Step-by-Step: Adding a New Language¶
1. Create the backend file¶
Create lamisema/nlp/<language>.py. Use lamisema/nlp/nepali.py as your reference implementation.
2. Implement NLPBackend¶
Minimum viable implementation — add NER patterns incrementally:
# lamisema/nlp/english.py
import re
from typing import List
from lamisema.models import Entity
from lamisema.nlp.base import NLPBackend
# ASCII/Latin character range used as the primary script signal for English
_LATIN_RANGE = (0x0020, 0x007E)
class EnglishNLPBackend(NLPBackend):
@property
def language_code(self) -> str:
return "en"
@property
def ocr_language(self) -> str:
return "eng" # Tesseract default
def script_ratio(self, text: str) -> float:
"""Fraction of printable ASCII characters."""
if not text:
return 0.0
latin = sum(1 for ch in text if _LATIN_RANGE[0] <= ord(ch) <= _LATIN_RANGE[1])
return latin / len(text)
def extract_entities(self, text: str) -> List[Entity]:
"""
Add English-specific NER patterns here.
Return an empty list until patterns are implemented.
"""
entities = []
# TODO: DATE patterns (YYYY-MM-DD, Month DD YYYY), USD/GBP currency,
# organization suffixes (Ltd, Inc, Corp, plc), etc.
return entities
def compute_confidence(self, text: str, extraction_method: str) -> float:
if not text or len(text) < 10:
return 0.05
ratio = self.script_ratio(text)
method_base = {
"text_layer": 0.90,
"tesseract": 0.72,
"easyocr": 0.75,
}.get(extraction_method, 0.50)
return round(min((method_base * 0.60) + (ratio * 0.40), 1.0), 4)
3. Use it¶
from lamisema import LamiSema
from lamisema.nlp.english import EnglishNLPBackend
lamisema = LamiSema(nlp_backend=EnglishNLPBackend())
with open("report.pdf", "rb") as f:
result = lamisema.extract(f.read(), filename="report.pdf")
print(result.language) # "en"
print(result.pages[0].entities)
4. Install the Tesseract language pack¶
# Ubuntu / Debian
sudo apt-get install tesseract-ocr-eng # usually pre-installed
# macOS (all language packs included)
brew install tesseract tesseract-lang
# Verify
tesseract --list-langs | grep eng
Language Support Matrix¶
| Language | Code | Tesseract pack | Backend | Status |
|---|---|---|---|---|
| Nepali (नेपाली) | ne |
nep |
NepaliNLPBackend |
✅ Default |
| Hindi (हिन्दी) | hi |
hin |
— | Planned |
| English | en |
eng |
— | Planned |
| Maithili (मैथिली) | mai |
mai |
— | Planned |
| Newari (नेवारी) | new |
— | — | Research |
What Each Language Backend Should Implement¶
| Feature | Required | Notes |
|---|---|---|
language_code |
✅ | ISO 639-1 code |
ocr_language |
✅ | Tesseract language string |
script_ratio |
✅ | Quality signal for extraction |
compute_confidence |
✅ | Per-page score |
extract_entities |
Optional | Can return [] — add NER incrementally |
| Date normalization | Optional | Language-specific calendar handling |
| Currency patterns | Optional | NPR, INR, USD, etc. |
Notes¶
- The OCR backend is separate from the NLP backend.
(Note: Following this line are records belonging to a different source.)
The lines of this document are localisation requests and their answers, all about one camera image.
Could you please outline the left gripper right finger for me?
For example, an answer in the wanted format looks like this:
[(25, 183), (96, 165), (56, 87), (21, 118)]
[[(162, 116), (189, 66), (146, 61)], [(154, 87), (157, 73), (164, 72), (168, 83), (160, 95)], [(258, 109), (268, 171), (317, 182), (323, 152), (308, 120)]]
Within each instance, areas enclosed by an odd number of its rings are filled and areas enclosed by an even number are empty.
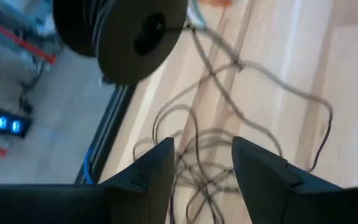
[(252, 223), (335, 223), (342, 219), (339, 187), (242, 138), (232, 161)]

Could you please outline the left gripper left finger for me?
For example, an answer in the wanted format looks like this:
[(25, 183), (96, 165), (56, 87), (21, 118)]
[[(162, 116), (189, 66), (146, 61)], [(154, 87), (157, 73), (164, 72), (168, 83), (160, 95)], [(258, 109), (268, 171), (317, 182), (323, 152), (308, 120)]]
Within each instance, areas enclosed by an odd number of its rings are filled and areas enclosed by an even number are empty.
[(100, 223), (164, 224), (173, 184), (174, 139), (165, 138), (104, 181)]

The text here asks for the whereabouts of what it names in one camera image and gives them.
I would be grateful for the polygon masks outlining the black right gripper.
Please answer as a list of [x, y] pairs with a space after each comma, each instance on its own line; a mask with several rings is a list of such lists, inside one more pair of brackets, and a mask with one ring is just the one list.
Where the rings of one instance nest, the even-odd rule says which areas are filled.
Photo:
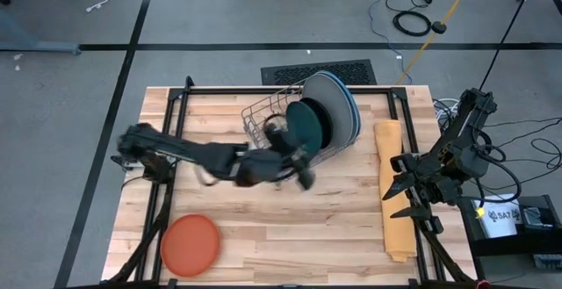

The same
TesseractBackendworks for all languages; it readsnlp_backend.ocr_languageto choose the recognition model. - Devanagari script is shared across Nepali, Hindi, Maithili, and Sanskrit. The
script_ratiologic fromNepaliNLPBackendcan be reused as-is for any Devanagari-script language. - NER is purely additive. You can ship a backend with an empty
extract_entitiesand add patterns in later versions without breaking the interface.